Столько я дней от боев удержусь, удержу и ахейцев».

Старец Приам боговидный на это ответил Пелиду:

«Если ты хочешь, чтоб мог я свершить погребение сына,

Радость великую мне бы доставил ты, сделавши вот как:

В городе заперты мы, как ты знаешь; возить издалека

С гор нам придется дрова, а троянцы напуганы сильно.

Девять бы дней нам желалось оплакивать Гектора в доме,

Похоронить на десятый и пир поминальный устроить;

После поминок на утро насыплем над мертвым могилу,

В день же двенадцатый станем сражаться, уж если так нужно».

Снова ему отвечая, сказал Ахиллес быстроногий:

«Сделано будет и это, о старец Приам, как желаешь.

Бой прекращаю на столько я времени, сколько ты просишь».

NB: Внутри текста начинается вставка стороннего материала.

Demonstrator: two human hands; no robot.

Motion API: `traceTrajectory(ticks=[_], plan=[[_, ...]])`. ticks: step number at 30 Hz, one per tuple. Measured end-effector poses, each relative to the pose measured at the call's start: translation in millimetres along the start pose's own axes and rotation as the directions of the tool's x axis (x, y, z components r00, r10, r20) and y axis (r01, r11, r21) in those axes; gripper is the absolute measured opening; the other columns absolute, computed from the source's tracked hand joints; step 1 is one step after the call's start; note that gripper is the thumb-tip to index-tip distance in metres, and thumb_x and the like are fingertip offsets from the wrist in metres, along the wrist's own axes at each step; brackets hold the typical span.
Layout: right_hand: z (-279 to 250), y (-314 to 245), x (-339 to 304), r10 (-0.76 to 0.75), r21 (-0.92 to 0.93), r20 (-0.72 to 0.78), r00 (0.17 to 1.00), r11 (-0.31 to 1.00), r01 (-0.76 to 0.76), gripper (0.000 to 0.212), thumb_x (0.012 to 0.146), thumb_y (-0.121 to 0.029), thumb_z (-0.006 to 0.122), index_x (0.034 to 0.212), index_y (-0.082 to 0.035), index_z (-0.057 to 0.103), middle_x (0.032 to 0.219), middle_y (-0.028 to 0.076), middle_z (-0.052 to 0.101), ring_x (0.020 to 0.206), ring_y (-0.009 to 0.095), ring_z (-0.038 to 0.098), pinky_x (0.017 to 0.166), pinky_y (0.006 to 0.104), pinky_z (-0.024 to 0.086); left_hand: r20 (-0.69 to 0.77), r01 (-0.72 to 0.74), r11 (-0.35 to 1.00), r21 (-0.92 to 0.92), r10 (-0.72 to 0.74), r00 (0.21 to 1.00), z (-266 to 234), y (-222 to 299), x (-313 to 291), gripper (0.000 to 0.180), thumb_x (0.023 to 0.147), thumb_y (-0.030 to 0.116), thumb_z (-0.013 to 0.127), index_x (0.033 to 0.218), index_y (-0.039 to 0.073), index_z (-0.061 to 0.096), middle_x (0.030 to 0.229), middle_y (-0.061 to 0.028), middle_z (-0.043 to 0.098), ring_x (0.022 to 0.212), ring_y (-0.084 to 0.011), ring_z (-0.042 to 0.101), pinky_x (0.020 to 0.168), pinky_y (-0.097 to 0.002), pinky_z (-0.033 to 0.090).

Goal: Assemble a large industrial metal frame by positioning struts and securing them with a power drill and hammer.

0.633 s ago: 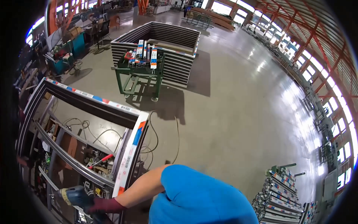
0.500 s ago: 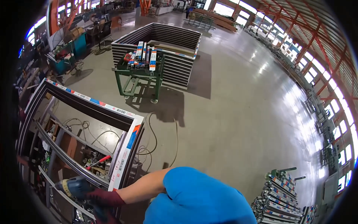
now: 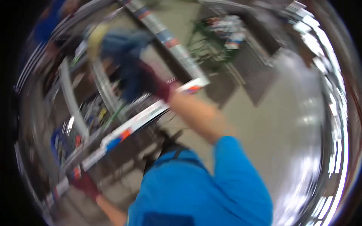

Так сказал Ахиллес и Приамову правую руку

Около кисти пожал, чтоб старик ничего не боялся.

Там они спать улеглись, в притворе пелидова дома, —

Царь и глашатай, в уме своем планы разумные строя.

Сам Ахиллес почивал в глубине своей ставки прекрасной,

С ним Брисеида легла прекрасноланитная рядом.

Прочие боги Олимпа и коннодоспешные мужи

Спали всю ночь напролет, побежденные сном благодатным.

Лишь одолеть он не мог одного благодавца Гермеса.

Думал он в духе своем, как лучше владыку Приама

Через ворота провесть незаметно для стражи могучей.

Стал над его головою и с речью к нему обратился:

«Все еще спишь ты, старик, пощаженный Пелеевым сыном,

Между враждебных людей, не заботясь о бедах возможных.

Много ты отдал сегодня, чтоб выкупить мертвого сына.

Но за тебя, за живого, тройную отдали бы цену

Дети, которые сзади остались, когда б Агамемнон

И остальные ахейцы узнали, что здесь ты, в их стане».

Так говорил он. Старик испугался и вестника поднял.

Тотчас Гермес лошадей им и мулов запряг и поспешно

Сам их прогнал через стан аргивян, и никто не увидел.

Но лишь достигнули брода прекрасноструящейся речки,

Ксанфа пучинного, богом рожденного, Зевсом бессмертным,

Путников бросив, Гермес на великий Олимп удалился.

В платье шафранном Заря простерлась над всею землею.

К городу гнали они лошадей со стенаньем и плачем.

Мулы везли мертвеца. И никто их другой не увидел

Ни из мужчин, ни из жен, поясами прекрасными славных,

Прежде Кассандры, красой с золотой Афродитою сходной.

Рано Кассандра взошла на Пергам и отца увидала

На колеснице и с ним громогласного вестника Трои.

И увидала в повозке, запряженной мулами, также

Гектора славного труп. Завопила на весь она город:

«Эй! Троянцы! Троянки! Бегите, чтоб Гектора видеть!

Вы ведь с восторгом живого встречали его после битвы;

Радостью он постоянной и городу был, и народу!»